If the beats were made of meat, then they would have to be mince is one of the many fine lines from “Rock the Bells” by L.L. Cool J—a song on his seminal record, Radio, released in 1985. It’s a shout-out to L.L.’s D.J. Cut Creator, but, for me, it marks an important moment in my on-going love affair with language. A 16-year-old, growing up in downtown New York, during those nascent days of hip-hop and a thriving punk scene, I spent most weekends traipsing around bars and clubs. Living with a single dad who worked nights, I also spent a lot of my time unsupervised and sitting on stoops. Like many city kids, I had a handful of favorite spots which my friends and I used like open-air living rooms. Each set of stairs had its own vibe. Each threshold offered a different view of street life. Everything I saw and heard contained some kind of lesson that would ultimately constitute a crucial part of my education. “Rock the Bells” is but one cut from the soundtrack of my moody, unruly adolescence.
It wasn’t until years later—when I realized I wanted to be a poet—that I fully appreciated how much the music I listened to while hanging out or biking around with my Walkman had informed my love of language.
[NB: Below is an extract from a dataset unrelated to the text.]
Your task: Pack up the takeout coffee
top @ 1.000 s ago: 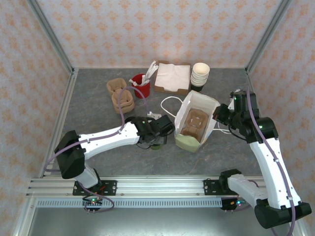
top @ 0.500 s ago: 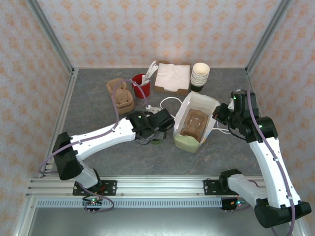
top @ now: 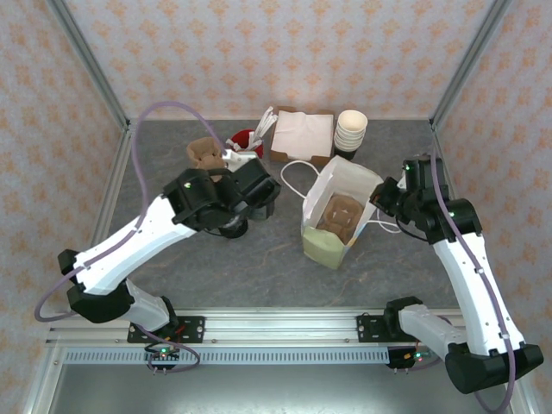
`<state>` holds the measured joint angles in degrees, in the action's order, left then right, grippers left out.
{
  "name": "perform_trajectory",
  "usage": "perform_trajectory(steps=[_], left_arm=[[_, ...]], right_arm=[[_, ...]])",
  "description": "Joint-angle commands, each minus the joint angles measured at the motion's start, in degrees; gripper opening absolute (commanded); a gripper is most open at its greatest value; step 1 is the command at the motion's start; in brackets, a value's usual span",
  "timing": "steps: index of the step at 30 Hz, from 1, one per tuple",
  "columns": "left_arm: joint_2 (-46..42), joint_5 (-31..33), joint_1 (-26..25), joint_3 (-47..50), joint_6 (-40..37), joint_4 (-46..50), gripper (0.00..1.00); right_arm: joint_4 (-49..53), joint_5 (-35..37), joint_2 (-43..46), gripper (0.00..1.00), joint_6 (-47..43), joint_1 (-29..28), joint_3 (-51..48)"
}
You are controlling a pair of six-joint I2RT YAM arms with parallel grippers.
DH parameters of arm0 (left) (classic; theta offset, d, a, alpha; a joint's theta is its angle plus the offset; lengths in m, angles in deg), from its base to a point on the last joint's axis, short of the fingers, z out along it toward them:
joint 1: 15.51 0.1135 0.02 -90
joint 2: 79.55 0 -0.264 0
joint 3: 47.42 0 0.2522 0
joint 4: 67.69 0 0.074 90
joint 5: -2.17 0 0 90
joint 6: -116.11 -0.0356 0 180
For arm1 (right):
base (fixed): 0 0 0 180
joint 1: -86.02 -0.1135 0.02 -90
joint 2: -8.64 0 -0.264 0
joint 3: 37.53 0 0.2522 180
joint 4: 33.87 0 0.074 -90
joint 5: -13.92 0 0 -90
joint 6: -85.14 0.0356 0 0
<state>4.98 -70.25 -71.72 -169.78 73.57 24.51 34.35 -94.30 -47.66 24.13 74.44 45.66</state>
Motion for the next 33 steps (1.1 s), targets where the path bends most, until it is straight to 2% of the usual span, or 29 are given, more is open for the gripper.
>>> perform_trajectory(steps=[1, 7, 12, 22, 28, 33], left_arm=[[1.0, 5.5, 0.2, -8.5, -1.1, 8.8, 0.62], [7.7, 7.0, -0.7, -28.6, -3.9, 16.7, 0.61], [13.3, 5.0, -2.2, -42.7, -5.5, 17.1, 0.61], [16.3, 1.1, -6.7, -40.6, -7.2, 5.3, 0.61], [20.1, -0.3, -9.1, -40.1, -7.9, 2.2, 0.6], [20.8, -0.9, -10.3, -34.3, -8.5, -1.3, 0.6]], right_arm=[[-1.3, 0.6, -0.3, 0.0, 2.2, -0.1, 1.7], [-3.2, 0.3, -1.0, 0.0, 4.2, -0.2, 1.8], [-4.6, 1.0, -1.1, 0.0, 6.1, -1.3, 2.0], [-8.9, 4.7, -0.3, 0.0, 8.9, -8.7, 2.1], [-10.9, 5.1, 1.1, 0.0, 9.4, -10.9, 2.0], [-12.3, 5.4, 3.1, 0.0, 10.2, -11.8, 0.8]])
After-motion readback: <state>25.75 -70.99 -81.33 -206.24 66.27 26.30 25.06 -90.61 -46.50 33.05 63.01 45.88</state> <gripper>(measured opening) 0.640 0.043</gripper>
L.L. Cool J’s playful, boastful, beautifully balanced lyrics hooked me from the get-go. I loved singles like “Rock the Bells” and “I Need a Beat” for their quick-witted couplets, juxtaposition of images, and alliteration, for their humor and surprising allusions. Even pedestrian rhymes—like “was” and “cuz”—were buoyed by a driving beat that kept me returning to certain tracks over and over. To this day, I joke: Ask me what I had for dinner last night—I can barely remember. Ask me to recite “I Can’t Live Without My Radio”? That I can do.
Music by artists like L.L. Cool J, KRS-1, David Bowie, and groups like Sugar Hill Gang, Run DMC, and The Clash was just as instructive to me as anything I was learning in school. While I may have been a teenager inclined to skip class, I was also a teenager inclined to read. I read anything and everything from F. Scott Fitzgerald to Marguerite Duras to Maxine Hong Kingston and James Baldwin. It was my deep love of reading—fused with the rambunctious self-expression and rough lyricism of early hip-hop and punk rock—that primed my ear for poetry.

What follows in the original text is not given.